Heat fusion (sometimes called heat welding, butt welding or simply fusion) is a welding process used to join two different pieces of a thermoplastic. This process involves heating both pieces simultaneously and pressing them together. The two pieces then cool together and form a permanent bond. When done properly, the two pieces become indistinguishable from each other. Dissimilar plastics can result in improper bonding.

==Applications==
This process is commonly used in plastic pressure pipe systems to join a pipe and fitting together, or to join a length of pipe directly to another length of pipe. Generally, polyolefins (such as polypropylene, polyethylene, and polybutylene) are used for these applications.

==Types==

Butt welding is usually performed using one of several methods. The first, and most common, is butt welding or butt fusion, which is a type of hot plate welding. This technique involves heating two planed surfaces of thermoplastic material (typically polyethylene) against a heated surface. After a specified amount of time, the heating plate is removed and the two pieces are pressed together and allowed to cool under pressure, forming the desired bond. Butt welding outside of manufacturing is usually performed to join pipes.

The other major technique is socket fusion. It is distinguished from butt-welding by using custom-shaped and -sized heating plates rather than a basic flat surface. These heads allow for more surface contact, reducing the time needed to heat and fuse the pipe. Socket fusion joins pipe and fittings together, rather than simply joining pipe to pipe. It requires less pressure than butt-welding and is more commonly used on smaller sizes of pipe (4" or less). Socket welding has additional advantages of requiring less machinery and is more portable than the heavier equipment required for butt fusion.
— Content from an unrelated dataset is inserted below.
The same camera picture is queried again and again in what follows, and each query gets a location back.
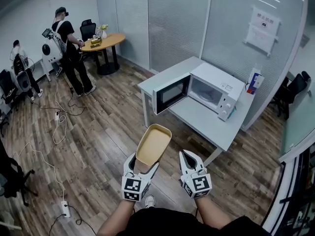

A third method of thermoplastic welding is called sidewall fusion, or saddle fusion. Sidewall fusion is, like butt fusion and socket fusion, another process based on hot plate welding. Sidewall fusion differs from either socket, or butt fusion methods by performing fusion into the side of the pipe wall in a transverse orientation to the main pipe, rather than in line with the pipe. Sidewall fusion is typically employed in conjunction with either socket or butt fusion methods as a complementary process and many fusion machines designed for butt fusion are also equipped for sidewall fusion. Adaptor plates that match the outside diameter of the main pipe are applied to the heating plate to perform this type of fusion.

Another method used is referred to as electrofusion. Electrofusion is a method of joining HDPE and other plastic pipes with special fittings that have built-in resistive wire which is used to weld the joint together. The pipes to be joined are trimmed, cleaned, inserted into the electrofusion fitting (with a temporary clamp if required) and a voltage (typically 40V) is applied using a device called an electrofusion processor. The processor controls how much voltage is applied, and for how long, depending on the fitting in use. As current is applied to the resistive wire, the coils heat up and melt the inside of the fitting and the outside of the pipe wall which weld together producing a very strong homogeneous joint. The assembly is then left to cool for a specified time. The joints produced tend to be more reliable than threaded fittings sealed with O-rings.